Ad Tech Privacy Policies Retreating Behind Walled Gardens

    Ad tech, Advertising, US, Data Privacy, NAI, IAB, DAA, Third-party data, Nike, Netflix, Advertising, GDPR, CEO, CMO

    The US is expected to adopt a national data privacy law soon; experts predict something good coming in with it like – growth of GDPR. The core of these initiatives is centered on encompassing consumer consent.

    Experts are concerned about one unintended by-product of making customer consent mandatory. Policies would concentrate commercial control over the internet into a handful of top industry players.

    Also read: Big Tech Pushes for Delayed U.S. Online Privacy Rules

    Consent is the foundation for building up the new walled gardens

    Though data consent sounds like privacy, it is an ultimate barrier to choice.

    Google, Facebook, Amazon, and Apple are already in a position to demand consent from consumers as a prerequisite for using their products and information. Marketing and ad-tech vendors such as SSPs, DSPs, DMPs, and attribution companies are necessarily transparent to consumers. So, when asked for consent – will consumers grant use of their personal information to an unknown, untrusted entity? Firms that provide vital commercial services by attributing and connecting audiences with opportunities may have zero leverage in a permission-based regime. This may well be a particular competitive disadvantage for comparatively smaller brands.

    With a group of first-party data assets in hand, the tech giants will become the stewards of most of the entertainment, advertising, and online purchases. Meanwhile, with minimum ability to reach consumers in a qualified manner, agencies, brands, and ad tech vendors will become serfs in this walled garden, or they’ll fall out of business. With the sales channel consolidating, so will the leverage of these top brands.

    Advertisers become frenemies inside cooperatives

    This forecast is equally bleak for the majority of brands. Tech giants will defer priority to the high spenders, and emerging brands will have a harder time gaining and reaching the desired market share in a cost-efficient manner. For a top brand like Netflix or Nike that can leverage through their ad spending, multiple brands are too cash-poor or too small-sized to merit the exclusive access to the consumers that the tech giants can sell.

    To get access to distribution and customer data, the direct-to-one brands will either have to buy their way into the walled gardens or they’ll have to find another path to get first-party consent.

    One possibility is that brands might take a page from the direct mail playbook. Recently, advertisers pooled customer receipts by brand and product to allow the data to be resold by others in non-competitive markets. Out of necessity, competitors can become frenemies united against the walled gardens.

    The solution could be an independent privacy law for online marketplace compliance that is more transparent and efficient than the current model.

    The open question of third-party data

    Third-party data is sourced mostly from public files like the voter census and the registration. This data is necessary to create demographic modeled attributes that allow forecasting mundane tasks like home values, discretionary income, and purchase preferences. The data is needed to enhance and improvise customer lists, and heavily use it to qualify and source potential prospects. This publicly available data is safely fuelled by entrepreneurial efforts to break into a new market segment and allow existing advertisers to identify new business opportunities.

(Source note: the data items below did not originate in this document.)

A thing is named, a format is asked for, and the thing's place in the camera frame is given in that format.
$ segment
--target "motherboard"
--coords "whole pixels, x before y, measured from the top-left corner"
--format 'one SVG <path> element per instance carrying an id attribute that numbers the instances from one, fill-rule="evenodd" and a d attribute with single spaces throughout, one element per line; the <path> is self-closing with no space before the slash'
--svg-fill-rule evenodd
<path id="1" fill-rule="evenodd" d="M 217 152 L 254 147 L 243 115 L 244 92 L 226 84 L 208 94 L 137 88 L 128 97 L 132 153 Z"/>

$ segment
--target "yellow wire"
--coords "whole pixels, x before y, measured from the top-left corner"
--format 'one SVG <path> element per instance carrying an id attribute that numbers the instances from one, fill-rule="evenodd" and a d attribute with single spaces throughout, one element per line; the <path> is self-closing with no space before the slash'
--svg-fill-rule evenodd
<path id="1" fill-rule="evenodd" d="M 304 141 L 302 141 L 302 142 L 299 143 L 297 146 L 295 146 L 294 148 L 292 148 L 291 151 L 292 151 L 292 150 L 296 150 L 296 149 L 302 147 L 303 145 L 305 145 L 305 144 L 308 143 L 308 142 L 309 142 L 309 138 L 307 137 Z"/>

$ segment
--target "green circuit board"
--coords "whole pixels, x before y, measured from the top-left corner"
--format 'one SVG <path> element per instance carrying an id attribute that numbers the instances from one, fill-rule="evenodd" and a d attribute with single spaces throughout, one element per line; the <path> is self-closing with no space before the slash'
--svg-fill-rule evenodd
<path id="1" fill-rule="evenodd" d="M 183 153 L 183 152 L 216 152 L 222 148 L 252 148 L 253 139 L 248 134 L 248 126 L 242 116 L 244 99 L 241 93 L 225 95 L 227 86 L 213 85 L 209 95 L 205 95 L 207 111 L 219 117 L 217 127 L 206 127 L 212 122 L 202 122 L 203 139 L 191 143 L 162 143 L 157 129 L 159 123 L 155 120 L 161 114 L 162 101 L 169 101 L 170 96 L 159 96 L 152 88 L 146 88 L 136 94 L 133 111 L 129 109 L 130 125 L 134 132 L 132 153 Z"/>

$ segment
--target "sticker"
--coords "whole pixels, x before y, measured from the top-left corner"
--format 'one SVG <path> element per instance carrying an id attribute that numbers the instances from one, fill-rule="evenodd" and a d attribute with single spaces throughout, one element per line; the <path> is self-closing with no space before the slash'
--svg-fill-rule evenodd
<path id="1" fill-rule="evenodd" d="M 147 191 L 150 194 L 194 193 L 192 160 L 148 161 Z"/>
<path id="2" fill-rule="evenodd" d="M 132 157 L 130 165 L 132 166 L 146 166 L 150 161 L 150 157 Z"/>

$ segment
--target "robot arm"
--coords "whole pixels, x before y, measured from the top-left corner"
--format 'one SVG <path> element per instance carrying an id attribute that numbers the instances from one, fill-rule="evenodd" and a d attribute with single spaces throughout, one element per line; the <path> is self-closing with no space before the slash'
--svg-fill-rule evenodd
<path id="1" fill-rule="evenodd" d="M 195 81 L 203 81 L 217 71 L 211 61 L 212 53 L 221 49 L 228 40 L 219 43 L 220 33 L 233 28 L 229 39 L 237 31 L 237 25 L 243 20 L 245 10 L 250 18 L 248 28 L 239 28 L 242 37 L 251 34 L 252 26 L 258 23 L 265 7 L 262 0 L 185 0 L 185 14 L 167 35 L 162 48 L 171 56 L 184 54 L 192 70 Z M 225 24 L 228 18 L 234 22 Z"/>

    Also read: SproutLoud Receives Patent for Distributed Marketing Platform

    Prospective laws of consent playing with third-party data

    The new wave of privacy laws is expected to exempt third-party data collected from public sources until it is online, after which consumers have a choice to give consent. Such an exemption is a critical tool for brands, independent ad tech vendors, and advertisers alike. Analyzing the law around third-party is as uncomfortably close to NAI, IAB, and DAA recommendations on choice.

    To save third party data, the public must understand how it works and what it is. Provisioning clear laws to specify the use of third-party data without consent would require an advertiser to have a permissible purpose demonstrating an opportunity for the consumer.